Такой расчет германского командования под Ленинградом был во всех отношениях неверен: уже к весне 42-го года все карело-финское население Ленинградской области было, собрано, погружено в поезда и выслано далеко за пределы прифронтовой полосы. Никаких лесных жителей финского корня давно уже в армейских тылах и предпольях не замечал. А степень настороженности наших военнослужащих и всего, весьма редкого здесь, русского гражданского населения была исключительно высокой. Она поддерживалась партийными организациями, ежедневной, можно сказать круглосуточной радиопропагандой, поощрением любых сигналов бдительности при малейшем подозрении. Население призывалось к тому, чтобы немедленно «сигнализировать органам» о появлении незнакомого в тех местах лица, неизвестного следа, какой-нибудь приметы ночлега в чьем-нибудь сарае. Это были меры против забросок одиночных диверсантов или против дезертиров из собственных войск, если бы такому ловкачу-дезертиру удалось прорваться сквозь ловушки и капканы заградотрядов, патрулей, комендатур или сторожей. А уж высадка десанта в несколько десятков парашютистов прямо в расположении тыловых армейских подразделений была чудовищной наивностью, совершенно безответственной...
...Эвакогоспиталь на Охте впоследствии вспоминался Рональду Вальдеку как нечто светлое и глубоко человечное. Почему-то здесь никто не интересовался германскими корнями его фамилии (правда, палатный врач, пожилая, очень умная дама еврейской национальности, призналась ему с легкой долей разочарования, что была уверена в его семитских корнях и лишь старалась угадать русский он или нерусский иудей); его контузию и ранение она признавала серьезными. Поместила его в отдельную палату в конце какого-то длинного коридора и даже распорядилась завесить стеклянные двери, дабы посторонние не заглядывали в этот покой.
Взрывной волной от противопехотной мины у Рональда, как выяснилось, сорвало с головы каску, и при этом плечи и руки пострадали от впившихся в кожу песчинок, мельчайших камушков и земли. Эти места на теле загноились и кровоточили.

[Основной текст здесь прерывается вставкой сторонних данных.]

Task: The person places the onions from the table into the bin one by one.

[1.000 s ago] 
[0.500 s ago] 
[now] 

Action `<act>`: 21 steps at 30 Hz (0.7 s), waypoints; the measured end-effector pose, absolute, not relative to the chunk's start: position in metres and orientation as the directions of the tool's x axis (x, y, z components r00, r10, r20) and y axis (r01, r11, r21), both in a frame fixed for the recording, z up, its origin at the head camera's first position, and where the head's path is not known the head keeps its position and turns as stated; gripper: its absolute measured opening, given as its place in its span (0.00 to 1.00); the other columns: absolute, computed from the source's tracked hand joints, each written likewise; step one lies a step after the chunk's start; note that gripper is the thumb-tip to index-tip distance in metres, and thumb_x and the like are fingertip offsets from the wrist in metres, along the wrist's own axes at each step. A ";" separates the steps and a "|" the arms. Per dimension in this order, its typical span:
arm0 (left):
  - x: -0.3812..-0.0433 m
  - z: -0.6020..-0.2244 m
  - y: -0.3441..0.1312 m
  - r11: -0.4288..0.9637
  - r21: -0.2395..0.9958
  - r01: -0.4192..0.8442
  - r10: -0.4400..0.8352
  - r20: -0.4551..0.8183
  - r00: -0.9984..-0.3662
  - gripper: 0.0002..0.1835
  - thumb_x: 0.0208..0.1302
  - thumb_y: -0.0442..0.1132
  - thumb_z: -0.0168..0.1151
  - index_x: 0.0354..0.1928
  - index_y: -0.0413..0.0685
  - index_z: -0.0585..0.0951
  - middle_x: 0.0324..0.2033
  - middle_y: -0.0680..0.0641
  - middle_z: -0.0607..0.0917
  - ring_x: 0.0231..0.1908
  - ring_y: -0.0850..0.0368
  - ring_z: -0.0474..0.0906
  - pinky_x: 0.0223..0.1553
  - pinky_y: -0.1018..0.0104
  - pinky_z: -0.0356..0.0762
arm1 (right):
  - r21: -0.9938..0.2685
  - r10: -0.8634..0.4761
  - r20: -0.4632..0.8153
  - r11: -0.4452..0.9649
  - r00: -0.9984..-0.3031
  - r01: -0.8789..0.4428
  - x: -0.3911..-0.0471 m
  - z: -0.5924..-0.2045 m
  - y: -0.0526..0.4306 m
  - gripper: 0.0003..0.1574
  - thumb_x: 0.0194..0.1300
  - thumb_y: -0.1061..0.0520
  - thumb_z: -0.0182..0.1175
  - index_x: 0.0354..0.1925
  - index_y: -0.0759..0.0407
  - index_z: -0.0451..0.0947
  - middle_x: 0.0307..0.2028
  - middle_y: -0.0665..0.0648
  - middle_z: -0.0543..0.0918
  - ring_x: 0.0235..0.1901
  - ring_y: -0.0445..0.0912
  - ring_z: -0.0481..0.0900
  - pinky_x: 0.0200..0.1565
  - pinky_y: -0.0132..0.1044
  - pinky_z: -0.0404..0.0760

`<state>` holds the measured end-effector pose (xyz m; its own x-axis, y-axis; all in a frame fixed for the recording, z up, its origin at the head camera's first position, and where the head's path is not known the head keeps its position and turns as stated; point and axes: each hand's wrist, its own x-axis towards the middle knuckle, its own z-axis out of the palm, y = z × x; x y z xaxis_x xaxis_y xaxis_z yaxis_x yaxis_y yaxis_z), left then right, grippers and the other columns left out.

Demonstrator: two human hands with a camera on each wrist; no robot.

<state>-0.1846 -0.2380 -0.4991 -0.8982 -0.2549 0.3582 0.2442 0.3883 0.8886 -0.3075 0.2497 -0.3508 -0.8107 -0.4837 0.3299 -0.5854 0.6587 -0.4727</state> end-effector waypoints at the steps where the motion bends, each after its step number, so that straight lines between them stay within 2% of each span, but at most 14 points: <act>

Очень пугали раненого явления психофизического порядка. Всегда горько человеку молодому и сильному ощущать утрату власти над собственными телесными органами и даже над сознанием. Рональд вскоре почувствовал: голова его стала как бы неустойчивой. Против его воли она начинает покачиваться, стоит лишь оторвать ее от подушки. Голова, оказывается, сама по себе «ходит» на шее, когда он принимает сидячее положение или пробует утвердиться в рост на полу.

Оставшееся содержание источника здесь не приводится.